TASK PROMPT:
Exactly and only the lines below from the one containing "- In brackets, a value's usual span" down to the one containing "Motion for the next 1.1" are wanted, both included; please exclude every picture.

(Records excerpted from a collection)

##############################

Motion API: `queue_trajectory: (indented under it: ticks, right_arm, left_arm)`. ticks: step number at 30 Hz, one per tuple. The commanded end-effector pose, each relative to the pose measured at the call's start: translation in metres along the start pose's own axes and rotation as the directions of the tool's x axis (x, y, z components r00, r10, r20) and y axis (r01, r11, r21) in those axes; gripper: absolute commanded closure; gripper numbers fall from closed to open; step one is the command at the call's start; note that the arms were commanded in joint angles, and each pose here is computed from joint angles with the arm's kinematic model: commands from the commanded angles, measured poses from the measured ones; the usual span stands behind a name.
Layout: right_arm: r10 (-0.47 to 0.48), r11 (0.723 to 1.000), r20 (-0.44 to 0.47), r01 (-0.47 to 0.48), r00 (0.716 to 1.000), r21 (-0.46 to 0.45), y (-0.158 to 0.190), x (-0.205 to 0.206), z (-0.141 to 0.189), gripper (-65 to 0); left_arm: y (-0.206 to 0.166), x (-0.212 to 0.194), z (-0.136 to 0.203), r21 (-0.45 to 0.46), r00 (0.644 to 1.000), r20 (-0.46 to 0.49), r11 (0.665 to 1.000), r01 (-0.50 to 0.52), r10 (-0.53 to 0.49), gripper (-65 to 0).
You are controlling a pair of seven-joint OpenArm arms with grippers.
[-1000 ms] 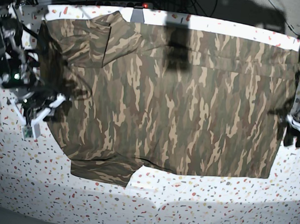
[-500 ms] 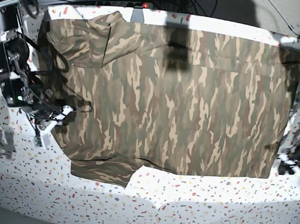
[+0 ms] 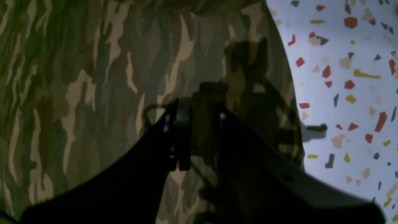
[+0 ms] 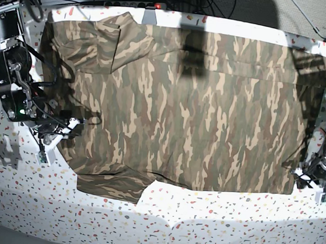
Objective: Fold the T-shirt properly
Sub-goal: 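Move both grippers to the shirt's side edges and grasp them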
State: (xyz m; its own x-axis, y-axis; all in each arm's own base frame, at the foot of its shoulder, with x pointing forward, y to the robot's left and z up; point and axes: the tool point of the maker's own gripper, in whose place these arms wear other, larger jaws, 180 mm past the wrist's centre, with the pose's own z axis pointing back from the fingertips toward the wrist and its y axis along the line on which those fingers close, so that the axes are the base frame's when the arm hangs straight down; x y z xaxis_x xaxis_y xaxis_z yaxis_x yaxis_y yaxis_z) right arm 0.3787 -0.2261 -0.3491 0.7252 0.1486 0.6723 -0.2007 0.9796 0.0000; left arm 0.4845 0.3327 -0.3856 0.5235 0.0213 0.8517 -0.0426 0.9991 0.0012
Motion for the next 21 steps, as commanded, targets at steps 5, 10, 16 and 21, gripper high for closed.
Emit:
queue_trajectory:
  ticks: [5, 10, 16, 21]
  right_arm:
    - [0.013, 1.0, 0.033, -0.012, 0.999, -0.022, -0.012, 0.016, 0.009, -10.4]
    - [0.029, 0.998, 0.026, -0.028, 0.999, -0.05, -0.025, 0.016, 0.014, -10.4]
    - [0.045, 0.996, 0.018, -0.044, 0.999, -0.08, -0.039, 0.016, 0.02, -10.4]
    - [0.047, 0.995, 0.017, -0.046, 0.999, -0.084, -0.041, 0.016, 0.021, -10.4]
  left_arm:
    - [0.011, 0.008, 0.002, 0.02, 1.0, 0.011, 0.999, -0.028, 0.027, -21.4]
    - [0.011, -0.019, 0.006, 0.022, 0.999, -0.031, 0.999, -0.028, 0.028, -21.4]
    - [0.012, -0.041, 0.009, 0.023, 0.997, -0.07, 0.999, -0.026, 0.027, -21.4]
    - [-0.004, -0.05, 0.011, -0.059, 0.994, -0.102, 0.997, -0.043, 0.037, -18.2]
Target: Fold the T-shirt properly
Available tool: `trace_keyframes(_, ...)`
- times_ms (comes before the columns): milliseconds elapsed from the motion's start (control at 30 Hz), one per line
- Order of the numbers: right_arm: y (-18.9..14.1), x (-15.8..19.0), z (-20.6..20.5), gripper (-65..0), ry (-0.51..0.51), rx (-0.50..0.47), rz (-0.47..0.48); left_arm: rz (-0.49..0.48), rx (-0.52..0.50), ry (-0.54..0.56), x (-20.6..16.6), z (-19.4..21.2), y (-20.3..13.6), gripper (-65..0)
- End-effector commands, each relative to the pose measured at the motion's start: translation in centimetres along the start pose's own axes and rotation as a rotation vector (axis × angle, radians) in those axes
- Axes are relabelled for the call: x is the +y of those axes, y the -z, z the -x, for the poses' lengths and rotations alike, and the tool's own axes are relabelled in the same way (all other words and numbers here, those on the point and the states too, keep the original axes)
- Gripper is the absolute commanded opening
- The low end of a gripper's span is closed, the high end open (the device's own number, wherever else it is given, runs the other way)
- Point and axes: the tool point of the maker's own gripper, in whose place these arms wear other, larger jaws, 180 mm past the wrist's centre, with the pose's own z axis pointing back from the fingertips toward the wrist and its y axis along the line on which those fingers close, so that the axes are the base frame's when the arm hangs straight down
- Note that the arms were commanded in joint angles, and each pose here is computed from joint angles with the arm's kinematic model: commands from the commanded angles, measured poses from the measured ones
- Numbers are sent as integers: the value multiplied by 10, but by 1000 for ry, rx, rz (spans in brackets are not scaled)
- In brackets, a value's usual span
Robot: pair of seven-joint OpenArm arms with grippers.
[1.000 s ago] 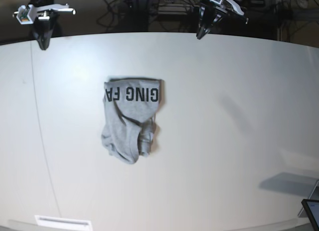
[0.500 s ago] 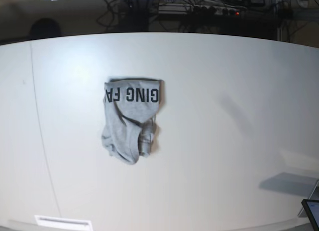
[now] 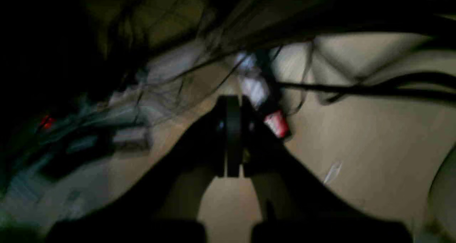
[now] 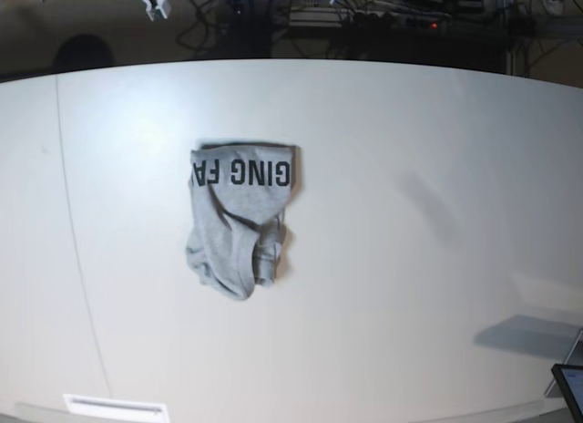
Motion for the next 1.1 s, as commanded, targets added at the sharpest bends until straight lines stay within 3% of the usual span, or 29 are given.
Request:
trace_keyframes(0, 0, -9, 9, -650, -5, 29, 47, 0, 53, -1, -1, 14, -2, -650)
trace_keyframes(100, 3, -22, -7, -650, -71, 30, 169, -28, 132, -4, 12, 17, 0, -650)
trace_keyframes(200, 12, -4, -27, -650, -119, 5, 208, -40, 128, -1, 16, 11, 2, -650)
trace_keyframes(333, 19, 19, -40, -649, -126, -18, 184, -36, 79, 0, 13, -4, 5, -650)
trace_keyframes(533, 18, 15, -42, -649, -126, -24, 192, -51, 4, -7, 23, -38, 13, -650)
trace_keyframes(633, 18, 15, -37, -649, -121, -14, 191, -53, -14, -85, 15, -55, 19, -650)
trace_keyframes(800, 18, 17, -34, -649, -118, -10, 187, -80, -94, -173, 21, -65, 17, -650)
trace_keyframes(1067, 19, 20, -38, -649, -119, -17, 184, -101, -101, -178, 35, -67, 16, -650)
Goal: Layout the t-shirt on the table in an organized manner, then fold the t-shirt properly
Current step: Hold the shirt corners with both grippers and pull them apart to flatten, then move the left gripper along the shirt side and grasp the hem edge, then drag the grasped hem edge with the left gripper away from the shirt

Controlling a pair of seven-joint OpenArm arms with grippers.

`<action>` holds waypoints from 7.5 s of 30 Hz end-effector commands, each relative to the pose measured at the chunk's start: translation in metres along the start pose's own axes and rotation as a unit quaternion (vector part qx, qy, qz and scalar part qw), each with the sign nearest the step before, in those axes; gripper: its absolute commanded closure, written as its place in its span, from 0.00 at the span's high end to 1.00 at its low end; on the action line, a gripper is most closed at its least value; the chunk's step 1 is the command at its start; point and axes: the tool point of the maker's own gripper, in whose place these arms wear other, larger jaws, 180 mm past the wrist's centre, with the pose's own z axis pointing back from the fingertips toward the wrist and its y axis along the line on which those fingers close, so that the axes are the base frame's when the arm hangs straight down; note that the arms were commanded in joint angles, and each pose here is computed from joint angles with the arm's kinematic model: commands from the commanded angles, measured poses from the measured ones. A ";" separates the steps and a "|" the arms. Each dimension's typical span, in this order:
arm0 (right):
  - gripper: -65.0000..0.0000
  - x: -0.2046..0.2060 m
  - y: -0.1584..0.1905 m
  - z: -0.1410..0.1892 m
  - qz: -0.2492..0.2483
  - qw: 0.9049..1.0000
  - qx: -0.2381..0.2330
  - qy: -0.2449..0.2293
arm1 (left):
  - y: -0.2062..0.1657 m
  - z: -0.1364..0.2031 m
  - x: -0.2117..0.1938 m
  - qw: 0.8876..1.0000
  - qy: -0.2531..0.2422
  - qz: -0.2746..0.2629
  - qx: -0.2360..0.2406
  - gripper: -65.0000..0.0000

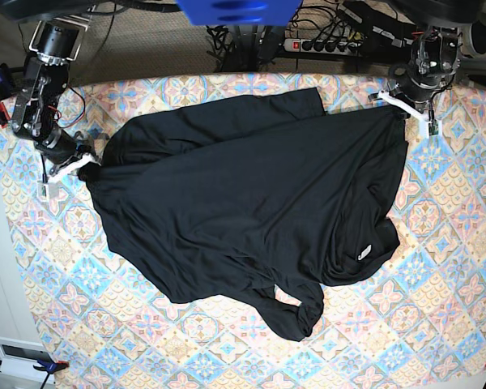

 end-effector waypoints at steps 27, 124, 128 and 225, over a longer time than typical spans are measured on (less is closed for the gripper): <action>0.02 0.014 -0.033 0.013 0.047 0.996 -0.072 -0.007 | 0.018 0.013 0.050 0.989 -0.050 0.134 -0.035 0.32; 0.30 0.029 -0.002 0.015 0.064 0.996 -0.050 -0.041 | -0.112 -0.117 0.235 0.974 -0.096 0.170 -0.113 0.00; 0.30 0.029 -0.002 0.015 0.064 0.996 -0.050 -0.041 | -0.082 -0.104 0.245 0.969 -0.123 0.191 -0.099 0.00; 0.30 0.054 0.061 0.011 0.146 0.987 0.005 -0.066 | -0.002 -0.101 0.331 0.962 -0.239 0.068 0.109 0.15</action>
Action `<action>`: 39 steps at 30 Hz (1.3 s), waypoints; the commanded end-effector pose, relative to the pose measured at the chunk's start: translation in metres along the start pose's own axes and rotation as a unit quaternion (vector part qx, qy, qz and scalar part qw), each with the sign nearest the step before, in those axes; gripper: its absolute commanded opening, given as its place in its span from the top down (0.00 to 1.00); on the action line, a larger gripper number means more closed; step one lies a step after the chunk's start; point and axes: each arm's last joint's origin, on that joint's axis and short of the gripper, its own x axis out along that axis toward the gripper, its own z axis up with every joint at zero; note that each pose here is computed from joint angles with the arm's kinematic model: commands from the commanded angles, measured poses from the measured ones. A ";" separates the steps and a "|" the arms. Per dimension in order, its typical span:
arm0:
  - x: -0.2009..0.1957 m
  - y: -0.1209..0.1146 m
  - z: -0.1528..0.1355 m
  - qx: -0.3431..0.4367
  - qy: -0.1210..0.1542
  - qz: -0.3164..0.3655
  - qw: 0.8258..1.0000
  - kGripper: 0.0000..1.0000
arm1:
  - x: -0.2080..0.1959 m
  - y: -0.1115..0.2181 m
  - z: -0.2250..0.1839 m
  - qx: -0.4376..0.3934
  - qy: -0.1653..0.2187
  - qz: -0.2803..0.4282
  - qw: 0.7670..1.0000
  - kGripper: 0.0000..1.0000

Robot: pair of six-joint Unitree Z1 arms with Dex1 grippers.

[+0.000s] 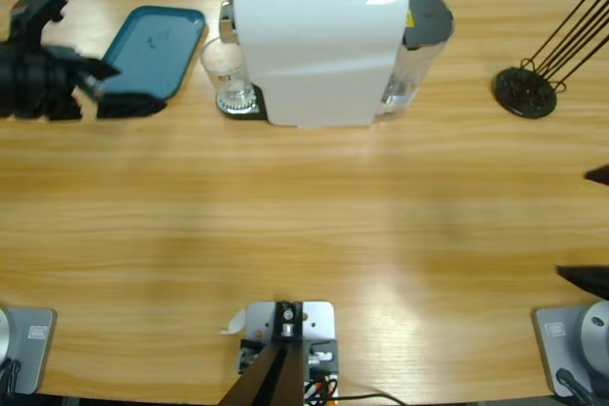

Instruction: Pour coffee

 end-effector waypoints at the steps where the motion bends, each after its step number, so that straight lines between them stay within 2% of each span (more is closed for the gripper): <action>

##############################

REPLY TO THE TASK:
- In brackets, a value's usual span
Robot: pair of seven-joint OpenArm arms with grippers.
[1.000 s ago] 
[0.500 s ago] 
[now] 
[now] 
Motion for the next 1.1 s, as commanded, targets added at the sharpest bends until straight lines stay within 3% of the usual span, or 29 are given.

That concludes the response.